• _YOUR OBJECTIVE_: Set down the first line below and each line after it, ending with the one that holds "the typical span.". Pictures do not belong in the copy.

• _RECORDS FOR THIS TASK_:
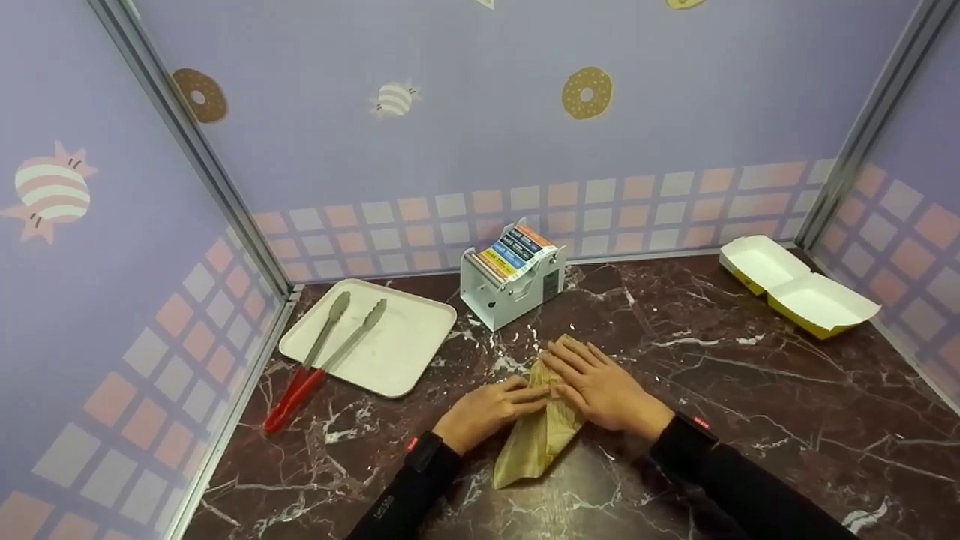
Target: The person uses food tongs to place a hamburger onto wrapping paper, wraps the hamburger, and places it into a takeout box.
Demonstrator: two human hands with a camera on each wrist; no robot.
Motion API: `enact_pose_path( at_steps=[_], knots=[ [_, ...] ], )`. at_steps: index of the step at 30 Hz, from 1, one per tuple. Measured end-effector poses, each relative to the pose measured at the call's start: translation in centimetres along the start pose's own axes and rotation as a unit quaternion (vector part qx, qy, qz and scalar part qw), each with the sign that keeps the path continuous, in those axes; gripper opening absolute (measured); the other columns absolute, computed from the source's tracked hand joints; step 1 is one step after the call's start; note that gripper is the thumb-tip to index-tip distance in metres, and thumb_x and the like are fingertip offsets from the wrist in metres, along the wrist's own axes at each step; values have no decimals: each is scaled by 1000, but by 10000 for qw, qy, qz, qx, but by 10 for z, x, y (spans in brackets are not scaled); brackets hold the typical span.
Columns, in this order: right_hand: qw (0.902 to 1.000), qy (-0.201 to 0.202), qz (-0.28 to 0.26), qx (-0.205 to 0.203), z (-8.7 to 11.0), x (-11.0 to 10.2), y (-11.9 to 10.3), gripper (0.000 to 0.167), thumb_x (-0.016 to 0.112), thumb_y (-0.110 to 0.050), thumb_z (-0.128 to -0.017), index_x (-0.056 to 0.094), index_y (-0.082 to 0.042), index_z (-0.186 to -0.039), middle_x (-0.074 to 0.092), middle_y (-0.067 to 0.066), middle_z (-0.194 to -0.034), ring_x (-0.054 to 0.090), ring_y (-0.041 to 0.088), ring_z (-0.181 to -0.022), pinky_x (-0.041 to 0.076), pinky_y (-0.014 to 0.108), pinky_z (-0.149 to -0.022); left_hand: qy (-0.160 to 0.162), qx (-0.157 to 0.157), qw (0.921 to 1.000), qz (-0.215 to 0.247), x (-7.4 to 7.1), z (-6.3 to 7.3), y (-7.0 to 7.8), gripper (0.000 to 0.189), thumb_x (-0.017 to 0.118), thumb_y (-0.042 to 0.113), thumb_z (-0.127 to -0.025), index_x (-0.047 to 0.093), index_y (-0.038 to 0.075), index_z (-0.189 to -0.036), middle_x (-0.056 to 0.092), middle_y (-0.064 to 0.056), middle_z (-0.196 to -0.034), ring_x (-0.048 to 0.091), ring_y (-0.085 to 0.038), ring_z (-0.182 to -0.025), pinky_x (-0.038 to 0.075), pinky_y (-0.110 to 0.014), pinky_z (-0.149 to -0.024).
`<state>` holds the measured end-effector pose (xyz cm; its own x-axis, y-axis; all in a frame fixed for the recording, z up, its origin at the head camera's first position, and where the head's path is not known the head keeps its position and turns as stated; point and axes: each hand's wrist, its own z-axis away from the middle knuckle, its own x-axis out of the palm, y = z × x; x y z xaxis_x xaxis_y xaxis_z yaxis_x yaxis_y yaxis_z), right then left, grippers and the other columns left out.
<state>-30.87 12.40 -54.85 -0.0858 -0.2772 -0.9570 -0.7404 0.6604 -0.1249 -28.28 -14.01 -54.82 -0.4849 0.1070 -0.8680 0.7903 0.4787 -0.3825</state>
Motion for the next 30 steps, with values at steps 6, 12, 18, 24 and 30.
enact_pose_path(
  at_steps=[6, 12, 18, 24, 30],
  knots=[
    [9995, 294, -64, -115, 0, 2, 3, 54, 45, -32, -109, 41, -9, -158, 38, 17, -164, 33, 43, -152, 28, 66, -121, 18, 325, 9993, -192, 2, -2, -1, 66, 71, 13, -90, 53, 36, -150, 52, 9, -156, 59, -11, -126, 50, -22, -107],
    [9998, 64, -187, 2, 1, 0, 2, 55, 42, -33, -111, 38, -9, -160, 35, 17, -166, 30, 42, -154, 25, 66, -123, -185, 460, 9983, -302, 4, -5, 1, 56, 71, 14, -91, 60, 34, -143, 48, 11, -159, 60, -11, -125, 52, -18, -103],
    [9997, -123, -182, 78, 2, -2, 1, 57, 42, -35, -110, 35, -10, -161, 31, 15, -168, 27, 40, -156, 23, 63, -125, 267, 232, 9976, 591, 4, -9, -3, 43, 70, 12, -94, 70, 29, -133, 61, 12, -146, 66, -13, -120, 53, -20, -101],
    [9999, -96, -131, -46, 3, -4, 2, 57, 45, -34, -109, 37, -9, -160, 34, 16, -167, 28, 40, -155, 24, 63, -125, 728, -211, 9927, 935, 2, -16, -6, 31, 77, 24, -89, 78, 34, -118, 65, 7, -142, 63, -17, -121, 50, -31, -109],
    [9994, -78, -306, -158, 4, -5, 4, 55, 43, -26, -110, 37, -5, -159, 32, 16, -168, 27, 38, -156, 23, 62, -125, 625, -954, 9615, 2499, -2, -27, -4, 21, 68, 21, -97, 78, 15, -115, 62, -4, -148, 53, -27, -141, 40, -43, -122]
  ],
)
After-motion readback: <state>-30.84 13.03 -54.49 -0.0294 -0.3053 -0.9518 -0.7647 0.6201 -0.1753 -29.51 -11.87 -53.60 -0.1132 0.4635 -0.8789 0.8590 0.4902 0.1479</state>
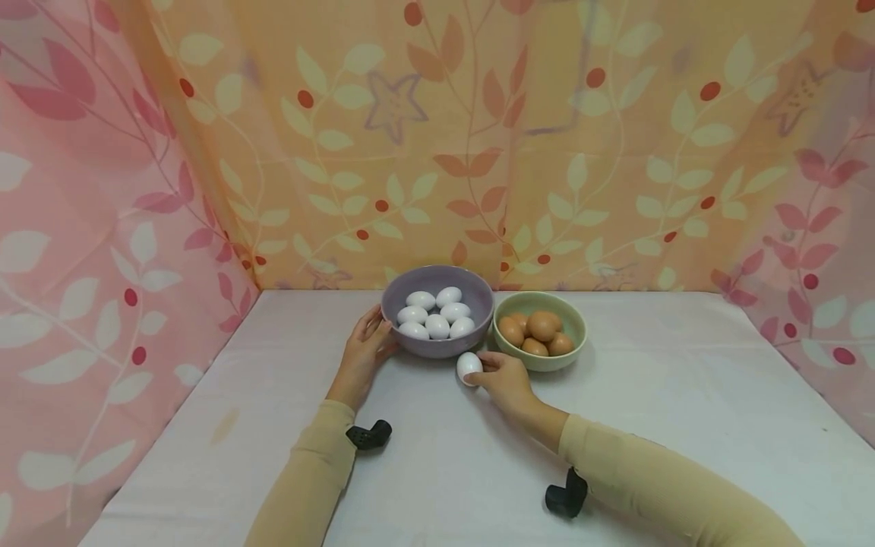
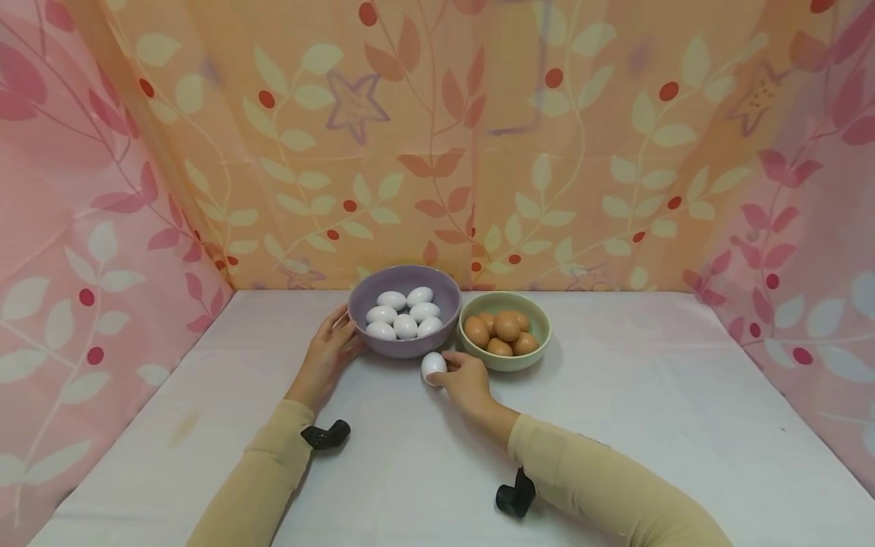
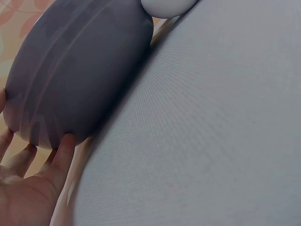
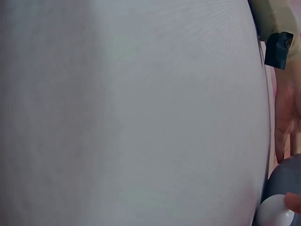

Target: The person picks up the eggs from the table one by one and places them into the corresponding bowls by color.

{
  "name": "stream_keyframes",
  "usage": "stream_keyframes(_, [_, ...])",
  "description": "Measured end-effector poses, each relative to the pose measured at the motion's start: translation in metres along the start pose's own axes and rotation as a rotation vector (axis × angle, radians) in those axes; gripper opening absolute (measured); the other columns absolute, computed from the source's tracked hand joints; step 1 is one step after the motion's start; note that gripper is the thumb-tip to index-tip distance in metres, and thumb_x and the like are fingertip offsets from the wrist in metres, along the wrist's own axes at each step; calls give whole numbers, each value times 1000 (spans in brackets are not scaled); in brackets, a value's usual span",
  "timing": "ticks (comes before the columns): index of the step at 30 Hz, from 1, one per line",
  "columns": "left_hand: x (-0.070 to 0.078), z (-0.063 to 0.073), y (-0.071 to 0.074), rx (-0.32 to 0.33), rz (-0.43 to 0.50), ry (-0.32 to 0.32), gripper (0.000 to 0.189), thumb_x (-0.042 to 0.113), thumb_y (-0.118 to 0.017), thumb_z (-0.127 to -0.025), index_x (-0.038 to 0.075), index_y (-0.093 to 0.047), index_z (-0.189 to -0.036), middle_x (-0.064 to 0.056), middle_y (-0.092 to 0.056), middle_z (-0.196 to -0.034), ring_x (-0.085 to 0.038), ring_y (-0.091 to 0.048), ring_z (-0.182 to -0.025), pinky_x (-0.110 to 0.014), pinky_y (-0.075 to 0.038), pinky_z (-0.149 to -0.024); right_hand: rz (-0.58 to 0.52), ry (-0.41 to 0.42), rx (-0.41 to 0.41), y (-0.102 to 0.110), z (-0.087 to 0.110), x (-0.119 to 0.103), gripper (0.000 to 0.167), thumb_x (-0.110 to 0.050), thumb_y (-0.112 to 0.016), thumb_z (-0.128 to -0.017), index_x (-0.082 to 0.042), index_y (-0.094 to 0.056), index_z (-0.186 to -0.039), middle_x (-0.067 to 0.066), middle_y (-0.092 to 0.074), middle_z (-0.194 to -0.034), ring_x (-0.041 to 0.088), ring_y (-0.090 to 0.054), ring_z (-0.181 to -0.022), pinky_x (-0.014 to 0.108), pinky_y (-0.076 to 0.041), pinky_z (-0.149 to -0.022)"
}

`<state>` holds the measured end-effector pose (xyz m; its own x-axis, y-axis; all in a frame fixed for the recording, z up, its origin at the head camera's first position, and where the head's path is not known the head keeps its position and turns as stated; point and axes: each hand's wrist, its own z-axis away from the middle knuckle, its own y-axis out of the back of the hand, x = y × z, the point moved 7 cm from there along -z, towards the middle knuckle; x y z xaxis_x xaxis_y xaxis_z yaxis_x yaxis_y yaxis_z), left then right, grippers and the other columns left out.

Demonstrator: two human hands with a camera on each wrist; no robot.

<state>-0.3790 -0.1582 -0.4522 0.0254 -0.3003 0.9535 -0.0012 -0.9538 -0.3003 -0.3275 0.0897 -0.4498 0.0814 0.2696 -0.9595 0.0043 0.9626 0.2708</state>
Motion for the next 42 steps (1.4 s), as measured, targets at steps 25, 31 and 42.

• _WRITTEN ANSWER_:
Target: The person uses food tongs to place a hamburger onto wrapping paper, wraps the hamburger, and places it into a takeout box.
Demonstrator: two human hands with a camera on each wrist; no robot.
Motion API: `enact_pose_path( at_steps=[_], knots=[ [_, ...] ], )`. at_steps: index of the step at 30 Hz, from 1, one per tuple. Measured end-effector poses, each relative to the pose measured at the call's start: translation in centimetres along the start pose's own axes and rotation as a unit quaternion (vector part qx, qy, qz and scalar part qw), each with the sign that keeps the path continuous, in those axes; gripper opening absolute (measured); the other columns absolute, computed from the source's tracked hand joints; step 1 is one step after the call's start; note that gripper is the thumb-tip to index-tip distance in metres, and thumb_x and the like are fingertip offsets from the wrist in metres, along the wrist's own axes at each step; values have no decimals: each is scaled by 1000, but by 10000 for qw, qy, qz, qx, but by 10 for z, x, y (spans in brackets are not scaled); brackets hold the typical span.

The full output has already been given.